Submit your batch script with:
sbatch my-first-batch-script.sbatch
Check out the output of your compute job. It’s in the stdout file:
ls
cat stdout.######.ceres##-compute-##
Note: there are a ton of other SBATCH options you could add to your script. For example, you could receive an email when your job has completed (see the Ceres User Manual) and lots more (see the SLURM sbatch doc).
Also Note: this is a serial job, meaning that it will run on a single compute core. The compute likely won’t be any faster than if you ran this type of job on your laptop. To run your hello-world code in parallel from a batch script (multiple times simulataneously on different cores) you would use openMP or MPI (see the Ceres User Manual) and your code would have to be in C or Fortran (not Python). For Python coders, there are much easier ways to run in parallel (using interactive mode as opposed to batch scripting), which we will cover in Session 3: Intro to Python and Dask.
a serial job that runs a python script five times
Let’s now run a script that will execute the same python code 5 times in a row back to back.

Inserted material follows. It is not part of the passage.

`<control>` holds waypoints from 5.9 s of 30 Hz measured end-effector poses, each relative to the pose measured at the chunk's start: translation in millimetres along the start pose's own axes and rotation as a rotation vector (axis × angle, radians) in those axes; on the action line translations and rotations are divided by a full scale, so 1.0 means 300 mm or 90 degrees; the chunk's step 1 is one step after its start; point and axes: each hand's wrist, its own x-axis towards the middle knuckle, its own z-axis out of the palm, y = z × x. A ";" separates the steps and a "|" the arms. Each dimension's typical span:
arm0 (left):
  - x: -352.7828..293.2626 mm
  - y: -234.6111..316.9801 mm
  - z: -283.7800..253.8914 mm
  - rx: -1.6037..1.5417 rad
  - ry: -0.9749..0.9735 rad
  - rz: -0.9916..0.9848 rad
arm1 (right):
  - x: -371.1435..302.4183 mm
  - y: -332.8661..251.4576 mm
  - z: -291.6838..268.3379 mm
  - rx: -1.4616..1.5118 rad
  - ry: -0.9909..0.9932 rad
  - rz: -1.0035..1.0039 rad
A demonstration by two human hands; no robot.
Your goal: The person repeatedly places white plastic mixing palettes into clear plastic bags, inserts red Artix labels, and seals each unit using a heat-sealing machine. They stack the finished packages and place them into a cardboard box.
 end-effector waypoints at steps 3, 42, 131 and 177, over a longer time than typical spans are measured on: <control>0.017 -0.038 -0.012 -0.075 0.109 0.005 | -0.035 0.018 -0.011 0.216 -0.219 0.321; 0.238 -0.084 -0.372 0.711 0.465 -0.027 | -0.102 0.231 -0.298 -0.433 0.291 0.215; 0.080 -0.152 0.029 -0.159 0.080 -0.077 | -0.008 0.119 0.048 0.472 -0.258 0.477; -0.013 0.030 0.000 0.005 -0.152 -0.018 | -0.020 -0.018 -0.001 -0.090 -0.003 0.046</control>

First, delete all your stdout and stderr files so it’s easier to see which new files have been generated:
rm std*
Now modify your sbatch script using nano to look like this:
#!/bin/bash
#SBATCH --job-name=HelloWorld
#SBATCH -p short #name of the partition (queue) you are submitting to
#SBATCH -N 1 #number of nodes in this job
#SBATCH -n 2 #number of cores/tasks in this job
#SBATCH -t 00:00:30 #time allocated for this job hours:mins:seconds
#SBATCH -o "stdout.%j.%N" # standard output, %j adds job number to output file name and %N adds the node name
#SBATCH -e "stderr.%j.%N" #optional, prints our standard error
module load python_3
echo "you are running python"
python3 --version
for i {1..5}
do
python3 hello-world.py
done
Look at a stdout file and you will see the python code ran 5 times.

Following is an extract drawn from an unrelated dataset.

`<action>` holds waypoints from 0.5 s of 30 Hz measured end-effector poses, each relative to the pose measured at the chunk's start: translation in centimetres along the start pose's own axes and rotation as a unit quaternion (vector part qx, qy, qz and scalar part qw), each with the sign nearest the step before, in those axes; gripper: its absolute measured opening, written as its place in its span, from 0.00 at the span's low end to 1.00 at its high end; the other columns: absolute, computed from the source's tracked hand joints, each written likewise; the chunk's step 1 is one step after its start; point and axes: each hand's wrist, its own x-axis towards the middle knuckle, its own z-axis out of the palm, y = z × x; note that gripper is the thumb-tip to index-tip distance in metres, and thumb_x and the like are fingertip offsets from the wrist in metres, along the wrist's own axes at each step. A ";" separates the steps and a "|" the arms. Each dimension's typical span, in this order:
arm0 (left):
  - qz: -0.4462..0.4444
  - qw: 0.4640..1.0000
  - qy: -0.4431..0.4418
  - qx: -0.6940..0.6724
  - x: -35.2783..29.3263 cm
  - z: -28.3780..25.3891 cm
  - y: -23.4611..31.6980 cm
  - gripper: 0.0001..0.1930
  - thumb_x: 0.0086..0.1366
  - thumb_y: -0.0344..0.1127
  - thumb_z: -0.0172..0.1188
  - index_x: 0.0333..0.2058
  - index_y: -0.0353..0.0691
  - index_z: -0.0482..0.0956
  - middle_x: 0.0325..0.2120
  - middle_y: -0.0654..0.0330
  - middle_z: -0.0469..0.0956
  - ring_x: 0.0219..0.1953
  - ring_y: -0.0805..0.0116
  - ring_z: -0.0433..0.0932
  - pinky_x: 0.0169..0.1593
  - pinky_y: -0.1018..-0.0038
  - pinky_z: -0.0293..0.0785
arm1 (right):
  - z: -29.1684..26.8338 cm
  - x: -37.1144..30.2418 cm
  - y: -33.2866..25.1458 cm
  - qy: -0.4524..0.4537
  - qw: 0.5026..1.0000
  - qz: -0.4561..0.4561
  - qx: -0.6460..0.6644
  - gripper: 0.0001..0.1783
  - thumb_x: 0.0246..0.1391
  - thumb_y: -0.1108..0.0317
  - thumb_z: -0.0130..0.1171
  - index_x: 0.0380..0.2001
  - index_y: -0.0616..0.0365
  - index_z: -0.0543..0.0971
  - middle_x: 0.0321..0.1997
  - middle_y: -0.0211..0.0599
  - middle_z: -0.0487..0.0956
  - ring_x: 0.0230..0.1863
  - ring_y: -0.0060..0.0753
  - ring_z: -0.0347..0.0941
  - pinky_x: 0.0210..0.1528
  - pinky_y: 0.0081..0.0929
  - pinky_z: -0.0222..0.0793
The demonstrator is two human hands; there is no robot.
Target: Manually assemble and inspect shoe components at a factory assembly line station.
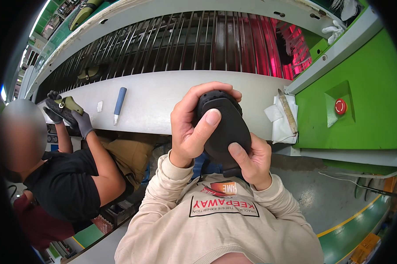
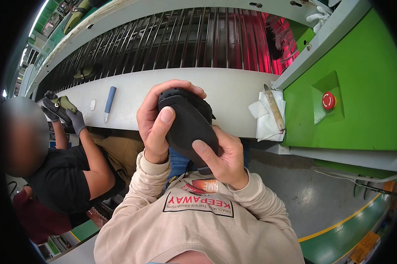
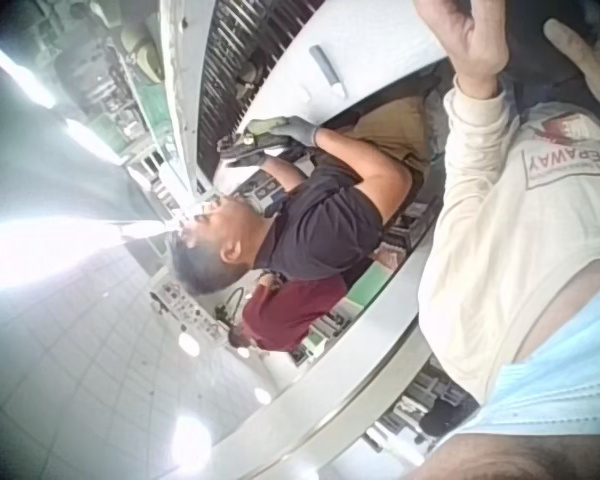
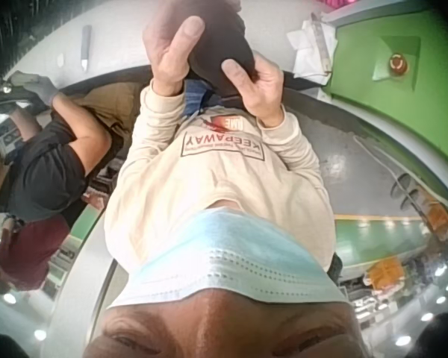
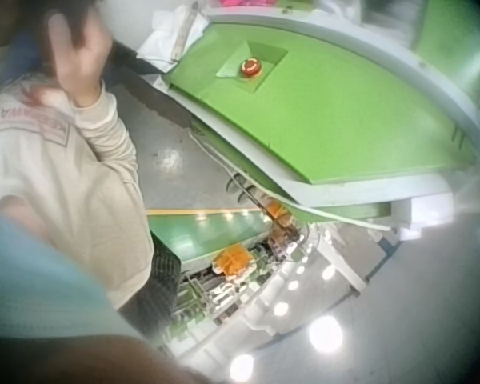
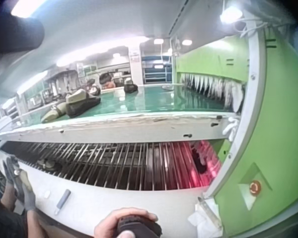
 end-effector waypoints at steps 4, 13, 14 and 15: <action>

Go ahead and delete your stdout and stderr files again.
a parallel job that runs a python script 10 times simultaneously on different cores
Let’s now run a script that will execute the same python code 10 times simulataneously. Modify your sbatch script to look like this:
#!/bin/bash
#SBATCH --job-name=HelloWorld
#SBATCH -p short #name of the partition (queue) you are submitting to
#SBATCH -N 1 #number of nodes in this job
#SBATCH -n 10 #number of cores/tasks in this job
#SBATCH --ntasks-per-core=1
#SBATCH -t 00:00:30 #time allocated for this job hours:mins:seconds
#SBATCH -o "stdout.%j.%N" # standard output, %j adds job number to output file name and %N adds the node name
#SBATCH -e "stderr.%j.%N" #optional, prints our standard error
#SBATCH --array=1-10 #job array index values
module load python_3
echo "you are running python"
python3 --version
python3 hello-world.py
You should see a stdout and stderr file for each job in the array of jobs that were run (10) and and the jobs should have run on a variety of different nodes.